> **Task directions**
Please filter the data down to the lines that include the word "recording" and copy them.

*** Collected data Section Begins ***

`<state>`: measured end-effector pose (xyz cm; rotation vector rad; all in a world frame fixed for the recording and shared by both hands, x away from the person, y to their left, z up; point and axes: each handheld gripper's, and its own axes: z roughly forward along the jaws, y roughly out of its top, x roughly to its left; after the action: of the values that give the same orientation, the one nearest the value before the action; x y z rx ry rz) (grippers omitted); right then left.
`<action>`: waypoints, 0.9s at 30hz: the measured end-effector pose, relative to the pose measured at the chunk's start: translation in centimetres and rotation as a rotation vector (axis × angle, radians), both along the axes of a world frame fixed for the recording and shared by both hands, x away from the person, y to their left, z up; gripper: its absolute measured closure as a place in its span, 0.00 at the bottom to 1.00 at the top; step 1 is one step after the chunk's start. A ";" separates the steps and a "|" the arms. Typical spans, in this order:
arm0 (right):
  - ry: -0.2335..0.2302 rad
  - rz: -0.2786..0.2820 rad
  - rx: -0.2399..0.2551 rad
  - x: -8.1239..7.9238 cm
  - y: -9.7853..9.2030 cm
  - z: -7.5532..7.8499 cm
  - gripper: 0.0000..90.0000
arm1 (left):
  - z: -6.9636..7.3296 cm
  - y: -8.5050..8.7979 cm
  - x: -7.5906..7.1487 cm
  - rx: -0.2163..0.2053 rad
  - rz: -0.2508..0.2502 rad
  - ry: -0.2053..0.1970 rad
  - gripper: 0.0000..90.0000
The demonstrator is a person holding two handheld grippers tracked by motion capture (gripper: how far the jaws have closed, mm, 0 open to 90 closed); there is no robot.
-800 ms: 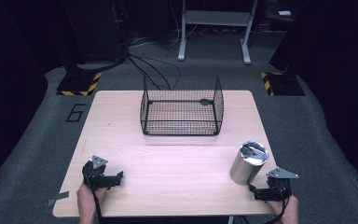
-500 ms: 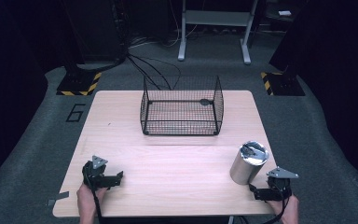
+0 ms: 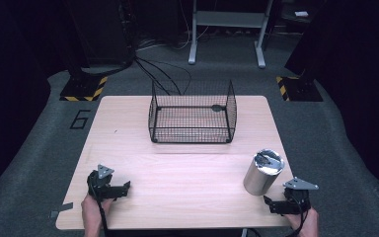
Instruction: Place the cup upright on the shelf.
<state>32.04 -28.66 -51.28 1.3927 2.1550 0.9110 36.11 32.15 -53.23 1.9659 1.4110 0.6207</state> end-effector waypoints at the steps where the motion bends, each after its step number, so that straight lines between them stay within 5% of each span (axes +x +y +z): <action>1: 0.003 0.009 0.000 -0.2 0.0 0.2 0.00 | 0.0 0.0 0.0 0.000 0.001 0.000 0.00; 27: -0.125 0.066 0.130 -1.6 1.2 5.9 0.00 | 0.0 -0.1 0.0 -0.007 0.006 -0.004 0.00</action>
<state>30.46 -27.46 -45.34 1.2937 2.0910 1.1497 36.12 32.09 -53.26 1.9540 1.4156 0.6215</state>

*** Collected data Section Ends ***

> **Finished task**
`<state>`: measured end-effector pose (xyz cm; rotation vector rad; all in a world frame fixed for the recording and shared by both hands, x away from the person, y to their left, z up; point and axes: each handheld gripper's, and its own axes: z roughly forward along the jaws, y roughly out of its top, x roughly to its left; after the action: of the values that give the same orientation, the one nearest the value before the action; x y z rx ry rz) (grippers omitted); right then left.
`<action>`: waypoints, 0.9s at 30hz: the measured end-effector pose, relative to the pose measured at the chunk's start: translation in centimetres and rotation as a rotation vector (axis × angle, radians), both along the axes of a world frame fixed for the recording and shared by both hands, x away from the person, y to their left, z up; gripper: its absolute measured closure as a place in its span, 0.00 at the bottom to 1.00 at the top; step 1 is one step after the chunk's start. A ";" separates the steps and a "|" the arms. Typical spans, in this order:

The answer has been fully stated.